Accuracy is (true positives + true negatives)/(total population), precision is (true positives)/(true positives + false positives) and recall is (true positives)/(true positives + false negatives). Accuracy is not always perfect for model evaluation, especially for imbalanced data.

Balanced accuracy is calculated as the average of the proportion corrects of each class individually. It is important to consider this, rather than overall accuracy, in heavily imbalanced populations.

Precision focuses on false positive errors and recall focuses on false negative errors.

In the precision metric (actual positive/(actual positive + false positive)), all models get low marks for precision in the high-risk category, but this is okay. Actually the system is very good when considered in light of its business objective. This is because the system is designed to prioritize better recall vs. precision. Another way of describing this is to say the system is deliberately overly inclusive, i.e. statistically errs on the side of classifying a high-risk loan application as bad even if it might, in fact, be good.

Recall or sensitivity measures the proportion of actual positives that are correctly measured as such and F1 is a measure of a test's accuracy, considering both the precision and the recall (the harmonic mean of the two). High recall is more important than high precision in our study. Sensitivity/recall is the extent to which actual positives are not overlooked. It quantifies the avoidance of false negatives.
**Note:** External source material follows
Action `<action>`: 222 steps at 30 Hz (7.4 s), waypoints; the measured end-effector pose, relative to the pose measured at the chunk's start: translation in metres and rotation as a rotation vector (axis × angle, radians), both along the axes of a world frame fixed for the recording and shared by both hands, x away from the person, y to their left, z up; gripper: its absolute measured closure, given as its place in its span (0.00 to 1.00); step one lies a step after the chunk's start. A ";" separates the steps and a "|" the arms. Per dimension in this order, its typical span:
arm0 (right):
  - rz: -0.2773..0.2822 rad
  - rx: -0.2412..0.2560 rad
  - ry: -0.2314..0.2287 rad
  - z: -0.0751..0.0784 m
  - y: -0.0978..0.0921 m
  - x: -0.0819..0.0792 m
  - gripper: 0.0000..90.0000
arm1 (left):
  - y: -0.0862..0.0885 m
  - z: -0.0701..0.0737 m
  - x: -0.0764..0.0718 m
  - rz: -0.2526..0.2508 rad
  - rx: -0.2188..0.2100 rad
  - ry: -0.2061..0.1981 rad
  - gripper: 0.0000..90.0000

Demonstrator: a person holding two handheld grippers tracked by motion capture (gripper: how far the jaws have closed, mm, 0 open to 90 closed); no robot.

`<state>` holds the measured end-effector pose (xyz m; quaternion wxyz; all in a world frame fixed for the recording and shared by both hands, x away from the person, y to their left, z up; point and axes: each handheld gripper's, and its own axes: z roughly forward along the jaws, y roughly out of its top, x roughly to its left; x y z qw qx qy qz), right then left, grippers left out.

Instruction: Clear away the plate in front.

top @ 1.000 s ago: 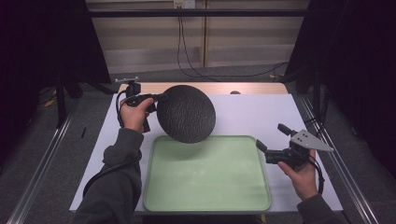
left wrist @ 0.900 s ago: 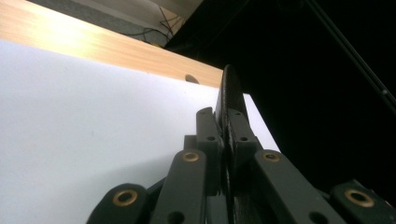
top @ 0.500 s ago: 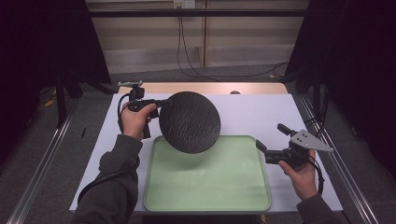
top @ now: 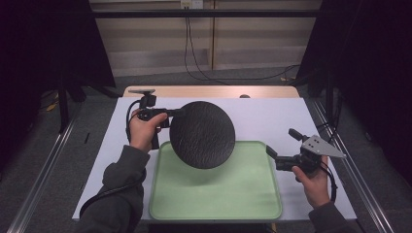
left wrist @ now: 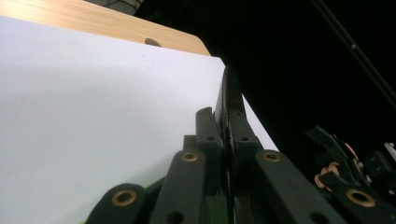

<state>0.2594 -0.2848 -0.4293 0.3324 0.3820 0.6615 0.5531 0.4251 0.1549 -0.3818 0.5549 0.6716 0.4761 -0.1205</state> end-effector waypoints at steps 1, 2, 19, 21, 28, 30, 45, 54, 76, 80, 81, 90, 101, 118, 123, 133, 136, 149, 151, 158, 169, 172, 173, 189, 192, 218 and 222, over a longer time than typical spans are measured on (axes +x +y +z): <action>0.000 0.000 0.000 0.000 0.000 0.000 0.00 | -0.001 0.000 -0.001 -0.004 0.004 -0.001 0.95; -0.002 0.002 -0.002 0.000 0.000 0.000 0.00 | -0.002 0.001 -0.003 -0.013 0.007 -0.005 0.95; 0.008 -0.001 0.005 0.000 0.001 0.000 0.00 | -0.011 -0.002 -0.019 -0.079 0.013 0.004 0.95; 0.006 -0.001 0.003 0.000 0.001 0.000 0.00 | -0.012 -0.002 -0.020 -0.086 0.015 -0.002 0.95; 0.004 0.000 0.002 0.000 0.001 -0.001 0.00 | -0.017 -0.004 -0.027 -0.121 0.015 0.002 0.95; 0.003 -0.001 0.001 0.000 0.001 -0.001 0.00 | -0.019 -0.004 -0.029 -0.128 0.013 0.008 0.95; 0.007 -0.006 -0.006 0.000 0.001 -0.001 0.00 | -0.028 -0.014 -0.051 -0.194 0.004 0.021 0.94; 0.005 -0.009 -0.008 0.000 0.000 -0.002 0.00 | -0.034 -0.021 -0.059 -0.224 -0.013 0.036 0.94; 0.006 -0.012 -0.009 0.000 0.001 -0.002 0.00 | -0.039 -0.037 -0.065 -0.235 -0.037 0.084 0.92; 0.005 -0.007 -0.007 0.000 0.001 -0.002 0.00 | -0.038 -0.042 -0.064 -0.228 -0.025 0.096 0.91; 0.005 -0.007 -0.007 0.000 0.001 -0.002 0.00 | -0.038 -0.042 -0.064 -0.228 -0.025 0.096 0.91; 0.005 -0.008 -0.009 0.000 0.001 -0.001 0.00 | -0.037 -0.051 -0.062 -0.222 -0.022 0.122 0.91; 0.007 -0.006 -0.008 0.000 0.001 -0.001 0.00 | -0.034 -0.057 -0.062 -0.202 0.014 0.121 0.94; 0.014 -0.007 -0.002 0.000 0.001 -0.001 0.00 | -0.036 -0.059 -0.064 -0.174 0.105 0.012 0.97; 0.014 -0.010 0.001 0.000 0.002 -0.002 0.00 | -0.038 -0.060 -0.067 -0.156 0.114 -0.019 0.96; 0.012 -0.012 0.001 0.000 0.002 -0.002 0.00 | -0.037 -0.067 -0.069 -0.127 0.156 -0.062 0.93; 0.010 -0.016 -0.001 0.000 0.002 -0.002 0.00 | -0.037 -0.069 -0.069 -0.126 0.176 -0.072 0.91; 0.011 -0.011 0.004 0.000 0.002 -0.002 0.00 | -0.037 -0.077 -0.070 -0.102 0.216 -0.110 0.88; 0.008 -0.011 0.004 0.000 0.002 -0.002 0.00 | -0.037 -0.077 -0.070 -0.101 0.224 -0.116 0.88; 0.015 -0.017 0.000 0.000 0.001 -0.003 0.00 | -0.038 -0.079 -0.070 -0.100 0.241 -0.131 0.87; 0.015 -0.014 0.002 0.000 0.002 -0.002 0.00 | -0.038 -0.082 -0.070 -0.091 0.263 -0.128 0.85; 0.018 -0.014 0.003 0.000 0.003 -0.002 0.00 | -0.037 -0.084 -0.069 -0.086 0.276 -0.125 0.84; 0.021 -0.018 0.001 0.000 0.002 -0.002 0.00 | -0.037 -0.085 -0.070 -0.086 0.280 -0.122 0.84; 0.024 -0.018 -0.001 0.000 0.002 -0.002 0.00 | -0.033 -0.090 -0.067 -0.060 0.361 -0.132 0.90; 0.024 -0.017 0.004 0.000 0.003 -0.002 0.00 | -0.031 -0.087 -0.065 -0.052 0.375 -0.145 0.90; 0.021 -0.029 0.003 0.001 0.002 -0.004 0.01 | -0.021 -0.066 -0.069 -0.013 0.295 -0.245 0.57; 0.027 -0.029 -0.001 0.001 0.001 -0.005 0.00 | -0.020 -0.062 -0.070 -0.013 0.281 -0.269 0.52</action>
Specificity measures the proportion of actual negatives that are correctly identified as such. A highly specific test rarely registers a positive for anything that is not the target of testing. This metric quantifies the avoidance of false positives.
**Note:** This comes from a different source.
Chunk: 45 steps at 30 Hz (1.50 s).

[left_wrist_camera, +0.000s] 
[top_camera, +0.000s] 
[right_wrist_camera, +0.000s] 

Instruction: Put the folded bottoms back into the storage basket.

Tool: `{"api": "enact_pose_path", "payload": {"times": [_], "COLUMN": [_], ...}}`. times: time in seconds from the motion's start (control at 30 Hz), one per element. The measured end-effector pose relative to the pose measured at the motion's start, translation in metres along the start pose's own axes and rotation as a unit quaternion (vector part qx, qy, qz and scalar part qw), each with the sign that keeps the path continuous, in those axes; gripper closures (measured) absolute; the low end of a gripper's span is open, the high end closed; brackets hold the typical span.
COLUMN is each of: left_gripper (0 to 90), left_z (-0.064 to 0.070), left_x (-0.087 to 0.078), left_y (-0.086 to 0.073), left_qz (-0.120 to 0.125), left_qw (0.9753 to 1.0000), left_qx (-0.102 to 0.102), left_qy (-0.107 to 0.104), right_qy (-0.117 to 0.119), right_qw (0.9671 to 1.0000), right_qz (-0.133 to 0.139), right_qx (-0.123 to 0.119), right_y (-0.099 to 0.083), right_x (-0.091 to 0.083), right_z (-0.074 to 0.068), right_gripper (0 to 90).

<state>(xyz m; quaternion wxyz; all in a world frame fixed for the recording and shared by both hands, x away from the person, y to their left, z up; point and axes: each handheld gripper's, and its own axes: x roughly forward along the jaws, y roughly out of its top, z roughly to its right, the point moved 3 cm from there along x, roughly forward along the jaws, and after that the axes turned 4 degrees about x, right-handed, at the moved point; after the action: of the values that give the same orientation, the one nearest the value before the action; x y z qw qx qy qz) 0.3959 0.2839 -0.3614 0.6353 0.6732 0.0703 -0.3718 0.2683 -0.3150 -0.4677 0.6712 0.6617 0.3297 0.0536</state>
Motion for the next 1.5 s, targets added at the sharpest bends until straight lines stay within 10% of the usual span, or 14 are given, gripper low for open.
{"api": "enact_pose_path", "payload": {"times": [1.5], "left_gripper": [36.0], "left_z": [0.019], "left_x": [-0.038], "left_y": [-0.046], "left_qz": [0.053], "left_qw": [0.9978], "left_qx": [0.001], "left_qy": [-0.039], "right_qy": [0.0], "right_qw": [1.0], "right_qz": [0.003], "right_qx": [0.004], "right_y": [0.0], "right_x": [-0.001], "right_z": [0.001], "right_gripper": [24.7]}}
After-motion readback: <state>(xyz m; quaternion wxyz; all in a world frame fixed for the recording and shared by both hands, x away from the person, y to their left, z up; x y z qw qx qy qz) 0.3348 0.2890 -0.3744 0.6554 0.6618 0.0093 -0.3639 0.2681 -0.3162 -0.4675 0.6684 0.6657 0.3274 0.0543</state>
G-mean (geo) is the squared root of the product of the sensitivity and specificity. The best value is 1 and the worst value is 0. The Index of Balanced Accuracy (iba) combines an unbiased index of the overall accuracy and a measure about how dominant is the class with the highest individual accuracy rate.

Most of the models studies in this Challenge produce similar results across the various metrics. The recall using the RandomForest algorithm (for the high-risk category) is lower than the other models and cause for concern. This model does provide, though, for a prioritized ranking of features that should be considered in the loan application process and is very helpful in this regard. Here are the top ten features, ranked.

Based on the table of results below, the EasyEnsemble algorithm produced the best results on our dataset.

"Ensemble methods are techniques that aim at improving the accuracy of results in models by combining multiple models instead of using a single model. The combined models increase the accuracy of the results significantly. This has boosted the popularity of ensemble methods in machine learning." (What are Ensemble Methods?, CFI Education)

A metric not covered in our module is area under the curve (AUC), which is a "standard measure of accuracy for assessing the performance of credit scoring models. plots the relationship between true positives and true negatives. A true positive in credit risk assessment is a measure of how many creditworthy applicants are correctly identified as creditworthy. Whereas, true negative is a measure of how many uncreditworthy applications are identified as uncreditworthy. A good model will result in a high number of true positives and true negatives. The higher the AUC, the better the model is at assessing creditworthiness. " (The Impact of AUC and Gini on Credit Risk Models,Aleksandra Khokhlova ). I have calculated the AUC for both the Easy Ensemble and Random Forest data and the Easy Ensemble model performs much better on our data (.964 vs .848)

Based on the metrics covered in Module 17 plus the additional AUC evaluator, the Easy Ensemble model clearly produces the best results with our dataset.